### Information shown
/---

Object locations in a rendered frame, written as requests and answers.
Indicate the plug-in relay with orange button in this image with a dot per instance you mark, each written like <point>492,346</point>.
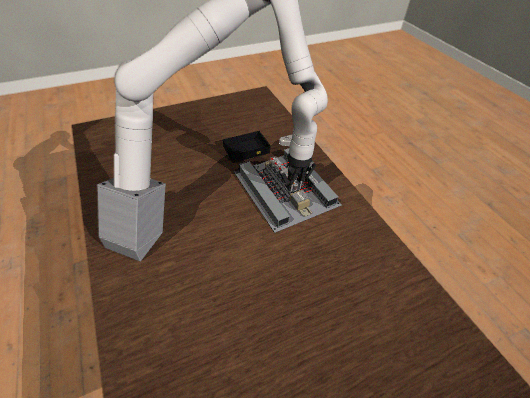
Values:
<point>296,186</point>

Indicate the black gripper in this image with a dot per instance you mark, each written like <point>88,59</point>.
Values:
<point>293,170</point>

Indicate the black parts tray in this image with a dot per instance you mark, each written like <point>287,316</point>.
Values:
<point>246,146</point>

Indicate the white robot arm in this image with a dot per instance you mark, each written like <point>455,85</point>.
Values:
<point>192,37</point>

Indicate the grey relay panel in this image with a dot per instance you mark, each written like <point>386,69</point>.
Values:
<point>294,207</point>

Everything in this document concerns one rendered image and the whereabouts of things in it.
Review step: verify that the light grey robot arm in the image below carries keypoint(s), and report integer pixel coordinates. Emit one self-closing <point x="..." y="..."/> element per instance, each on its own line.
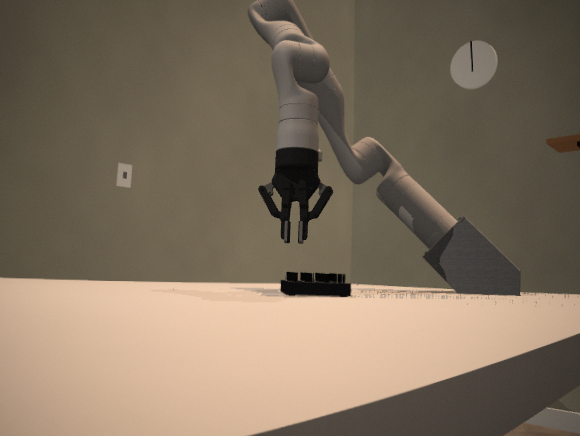
<point x="299" y="117"/>

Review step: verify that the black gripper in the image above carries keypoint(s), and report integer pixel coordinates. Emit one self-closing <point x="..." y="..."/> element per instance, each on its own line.
<point x="295" y="179"/>

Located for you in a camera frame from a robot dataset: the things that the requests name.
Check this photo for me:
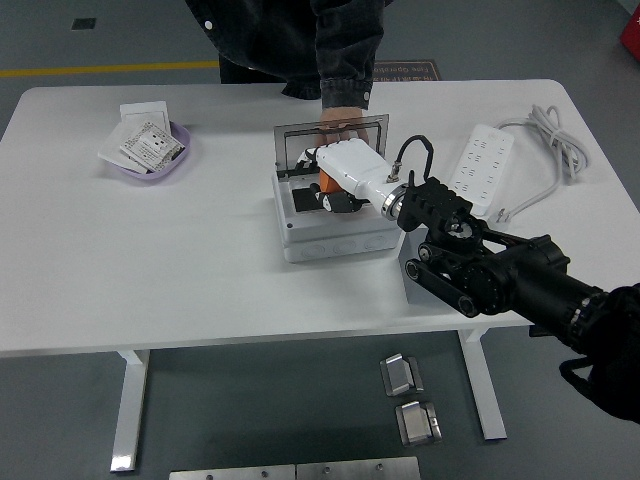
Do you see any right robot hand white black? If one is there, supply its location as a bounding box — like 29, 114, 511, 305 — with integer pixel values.
294, 138, 401, 215

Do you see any red object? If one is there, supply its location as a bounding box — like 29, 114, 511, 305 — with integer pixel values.
619, 9, 640, 51

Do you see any person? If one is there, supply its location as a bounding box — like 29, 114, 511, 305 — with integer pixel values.
184, 0, 396, 100

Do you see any yellow floor tape line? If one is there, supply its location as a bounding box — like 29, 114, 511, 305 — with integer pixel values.
0, 59, 221, 80

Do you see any purple plastic tray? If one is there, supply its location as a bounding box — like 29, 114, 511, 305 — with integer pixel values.
102, 119, 194, 185

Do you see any white power strip cable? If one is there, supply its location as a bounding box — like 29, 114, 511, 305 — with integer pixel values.
484, 103, 592, 232

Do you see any grey electrical box hinged lid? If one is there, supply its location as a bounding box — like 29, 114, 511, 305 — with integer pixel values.
271, 113, 407, 265

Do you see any white square switch plate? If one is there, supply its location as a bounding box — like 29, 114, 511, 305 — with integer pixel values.
118, 101, 170, 132

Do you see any small metal block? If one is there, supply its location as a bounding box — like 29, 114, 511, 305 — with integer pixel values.
394, 399, 444, 447
378, 352, 425, 398

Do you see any orange cylinder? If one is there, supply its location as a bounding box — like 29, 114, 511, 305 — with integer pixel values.
317, 170, 346, 194

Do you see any flat metal plate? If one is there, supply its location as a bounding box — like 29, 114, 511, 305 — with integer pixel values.
295, 455, 421, 480
168, 464, 297, 480

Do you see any person's hand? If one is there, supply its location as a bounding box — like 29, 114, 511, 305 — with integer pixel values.
318, 106, 371, 149

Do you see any brown floor sign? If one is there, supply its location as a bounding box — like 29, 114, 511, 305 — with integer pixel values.
372, 59, 444, 83

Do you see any grey cube with round hole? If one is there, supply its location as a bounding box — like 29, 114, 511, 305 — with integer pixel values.
397, 227, 469, 307

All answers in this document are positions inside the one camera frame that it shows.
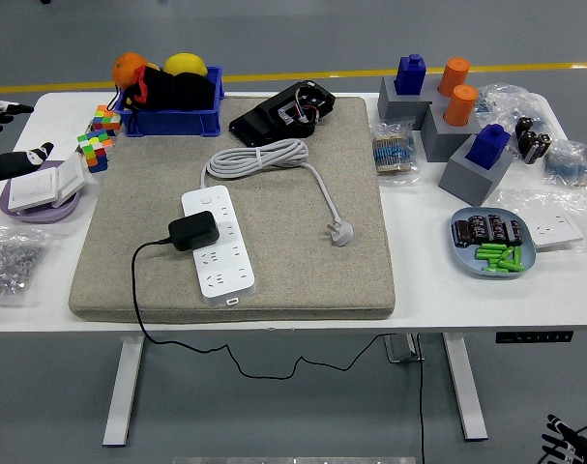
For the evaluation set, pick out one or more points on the blue peg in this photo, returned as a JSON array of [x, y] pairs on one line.
[[486, 147], [411, 75]]

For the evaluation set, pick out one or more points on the white table leg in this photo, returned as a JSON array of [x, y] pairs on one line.
[[124, 386], [467, 386]]

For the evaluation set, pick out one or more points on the metal bracket under table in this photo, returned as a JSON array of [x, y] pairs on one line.
[[399, 348]]

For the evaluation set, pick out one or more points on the clear plastic bag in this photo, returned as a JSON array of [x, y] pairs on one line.
[[530, 200]]

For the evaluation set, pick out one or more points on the blue plastic bin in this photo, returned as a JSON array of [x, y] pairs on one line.
[[177, 123]]

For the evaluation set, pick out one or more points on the light blue plate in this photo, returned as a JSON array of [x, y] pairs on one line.
[[467, 261]]

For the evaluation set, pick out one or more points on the white wall socket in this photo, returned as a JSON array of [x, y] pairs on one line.
[[554, 232]]

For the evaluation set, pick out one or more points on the black pouch with red trim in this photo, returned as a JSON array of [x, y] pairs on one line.
[[177, 92]]

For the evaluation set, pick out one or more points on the twisted colourful puzzle cube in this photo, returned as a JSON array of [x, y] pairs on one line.
[[96, 150]]

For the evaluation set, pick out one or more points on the grey block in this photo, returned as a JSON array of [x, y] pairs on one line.
[[467, 183], [440, 142], [394, 106]]

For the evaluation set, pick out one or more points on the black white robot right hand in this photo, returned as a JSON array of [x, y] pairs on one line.
[[568, 440]]

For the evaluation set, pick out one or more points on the green cylinder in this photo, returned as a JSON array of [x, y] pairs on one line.
[[493, 247], [518, 256], [496, 269], [489, 254], [510, 266], [506, 254]]

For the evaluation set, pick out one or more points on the black plug adapter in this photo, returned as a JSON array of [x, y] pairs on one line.
[[194, 231]]

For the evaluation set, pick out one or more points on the yellow lemon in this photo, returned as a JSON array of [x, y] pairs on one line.
[[184, 63]]

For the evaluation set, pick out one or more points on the orange fruit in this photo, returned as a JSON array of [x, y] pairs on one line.
[[126, 67]]

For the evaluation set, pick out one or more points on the grey-brown fabric mat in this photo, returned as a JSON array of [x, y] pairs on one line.
[[283, 270]]

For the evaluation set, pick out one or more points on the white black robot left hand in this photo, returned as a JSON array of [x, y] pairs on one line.
[[12, 164]]

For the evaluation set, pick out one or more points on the clear bag of resistors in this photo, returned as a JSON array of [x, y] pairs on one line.
[[501, 104], [394, 154], [566, 166]]

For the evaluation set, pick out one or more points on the orange cylinder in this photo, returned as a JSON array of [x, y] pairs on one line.
[[460, 106], [453, 75]]

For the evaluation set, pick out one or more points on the white wall switch panel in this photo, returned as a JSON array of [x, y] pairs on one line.
[[70, 179], [32, 191]]

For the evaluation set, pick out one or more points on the clear bag of metal nuts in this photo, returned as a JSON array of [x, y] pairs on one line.
[[12, 261]]

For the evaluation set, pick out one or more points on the purple plate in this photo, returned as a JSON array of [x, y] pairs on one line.
[[46, 215]]

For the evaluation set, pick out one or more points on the white power strip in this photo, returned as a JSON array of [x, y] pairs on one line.
[[225, 275]]

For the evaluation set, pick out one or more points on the black table control panel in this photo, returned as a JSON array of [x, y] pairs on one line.
[[535, 337]]

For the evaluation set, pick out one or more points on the black cylindrical capacitor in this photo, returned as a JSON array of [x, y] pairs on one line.
[[526, 143], [497, 227], [479, 228], [462, 233], [515, 232], [540, 147], [524, 126]]

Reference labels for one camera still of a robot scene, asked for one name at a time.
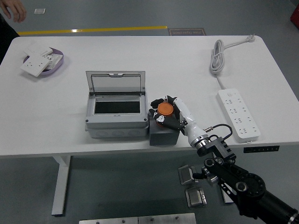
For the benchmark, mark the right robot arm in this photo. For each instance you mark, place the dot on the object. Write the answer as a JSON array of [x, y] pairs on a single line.
[[250, 184]]

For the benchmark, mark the grey electrical box with lid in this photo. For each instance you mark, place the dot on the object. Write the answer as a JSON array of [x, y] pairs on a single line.
[[116, 121]]

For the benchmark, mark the person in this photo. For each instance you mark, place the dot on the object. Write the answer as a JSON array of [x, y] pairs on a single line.
[[5, 35]]

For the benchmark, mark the metal base plate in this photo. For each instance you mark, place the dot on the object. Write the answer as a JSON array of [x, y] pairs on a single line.
[[140, 219]]

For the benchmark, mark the small silver floor plate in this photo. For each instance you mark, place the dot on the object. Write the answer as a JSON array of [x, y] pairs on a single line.
[[39, 11]]

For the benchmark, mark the red object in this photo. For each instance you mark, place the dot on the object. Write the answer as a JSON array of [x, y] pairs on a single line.
[[295, 14]]

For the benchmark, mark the white power strip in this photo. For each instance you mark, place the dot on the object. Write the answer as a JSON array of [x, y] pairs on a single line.
[[240, 116]]

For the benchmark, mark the person's hand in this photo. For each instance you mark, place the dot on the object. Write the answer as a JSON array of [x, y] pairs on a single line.
[[14, 8]]

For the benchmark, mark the white switch panel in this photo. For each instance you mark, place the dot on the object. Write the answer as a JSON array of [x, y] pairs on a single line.
[[38, 49]]

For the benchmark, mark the white socket panel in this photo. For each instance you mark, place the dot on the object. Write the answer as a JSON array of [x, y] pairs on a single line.
[[33, 65]]

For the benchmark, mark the purple tray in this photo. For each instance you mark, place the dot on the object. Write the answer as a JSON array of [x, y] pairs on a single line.
[[56, 67]]

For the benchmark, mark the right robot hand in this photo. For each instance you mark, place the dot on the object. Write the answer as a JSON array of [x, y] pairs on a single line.
[[187, 114]]

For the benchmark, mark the orange cylinder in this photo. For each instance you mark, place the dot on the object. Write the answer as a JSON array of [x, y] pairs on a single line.
[[164, 109]]

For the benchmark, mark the white grey socket insert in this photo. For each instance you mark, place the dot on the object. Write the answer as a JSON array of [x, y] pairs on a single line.
[[54, 60]]

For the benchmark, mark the yellow floor tape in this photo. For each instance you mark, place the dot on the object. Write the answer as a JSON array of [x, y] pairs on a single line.
[[93, 30]]

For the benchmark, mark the grey cube with round hole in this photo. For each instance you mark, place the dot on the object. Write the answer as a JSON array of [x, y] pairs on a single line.
[[163, 137]]

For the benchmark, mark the black table control panel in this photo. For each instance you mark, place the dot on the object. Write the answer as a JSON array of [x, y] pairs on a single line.
[[261, 149]]

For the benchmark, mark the open metal clamp block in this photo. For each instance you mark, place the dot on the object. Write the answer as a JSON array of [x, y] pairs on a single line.
[[185, 175]]

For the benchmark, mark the closed metal clamp block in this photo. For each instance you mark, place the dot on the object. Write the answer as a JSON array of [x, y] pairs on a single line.
[[195, 197]]

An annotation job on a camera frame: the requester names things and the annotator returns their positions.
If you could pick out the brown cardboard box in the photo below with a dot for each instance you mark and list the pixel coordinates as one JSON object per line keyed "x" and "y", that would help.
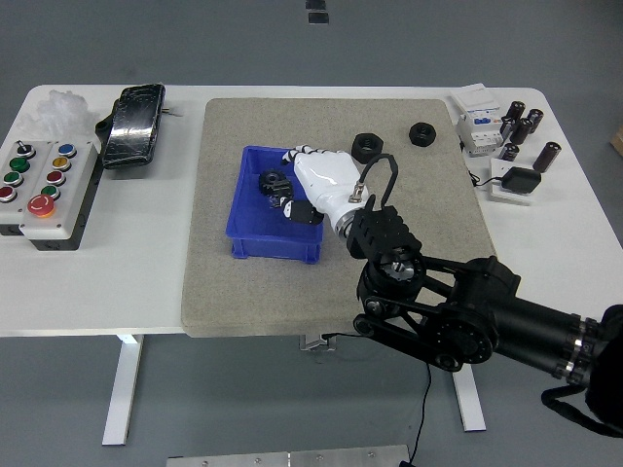
{"x": 617, "y": 138}

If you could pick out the black cylindrical capacitor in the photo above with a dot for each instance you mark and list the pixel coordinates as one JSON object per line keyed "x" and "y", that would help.
{"x": 534, "y": 120}
{"x": 506, "y": 129}
{"x": 516, "y": 111}
{"x": 522, "y": 130}
{"x": 508, "y": 152}
{"x": 547, "y": 155}

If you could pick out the black film-wrapped pedal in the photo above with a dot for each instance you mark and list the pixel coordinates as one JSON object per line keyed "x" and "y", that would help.
{"x": 132, "y": 126}

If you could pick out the grey-brown mat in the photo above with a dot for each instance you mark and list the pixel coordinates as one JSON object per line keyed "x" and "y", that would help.
{"x": 272, "y": 301}

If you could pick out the blue plastic box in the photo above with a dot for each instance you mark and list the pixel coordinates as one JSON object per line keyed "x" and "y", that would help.
{"x": 253, "y": 224}

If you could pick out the white table leg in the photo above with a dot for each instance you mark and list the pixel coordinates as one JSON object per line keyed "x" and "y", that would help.
{"x": 121, "y": 389}
{"x": 469, "y": 404}

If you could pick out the clear plastic wrap bundle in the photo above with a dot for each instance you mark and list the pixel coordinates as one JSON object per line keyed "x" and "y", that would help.
{"x": 58, "y": 114}

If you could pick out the white emergency-stop control box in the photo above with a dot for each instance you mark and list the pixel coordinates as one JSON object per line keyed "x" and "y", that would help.
{"x": 68, "y": 204}

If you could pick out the white circuit breaker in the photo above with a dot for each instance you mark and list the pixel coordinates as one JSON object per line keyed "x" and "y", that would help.
{"x": 479, "y": 121}

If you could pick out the small black hex nut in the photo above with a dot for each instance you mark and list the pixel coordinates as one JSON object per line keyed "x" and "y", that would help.
{"x": 422, "y": 132}

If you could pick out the large black hex nut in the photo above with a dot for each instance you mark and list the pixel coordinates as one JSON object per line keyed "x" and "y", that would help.
{"x": 367, "y": 143}

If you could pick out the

\---

### What you will do
Among the lines above, which ones hold the string "positions"? Show them.

### Final answer
All answers in this document are positions inside the one camera frame that it shows.
An annotation job on a camera frame: the requester names things and the annotator returns their positions.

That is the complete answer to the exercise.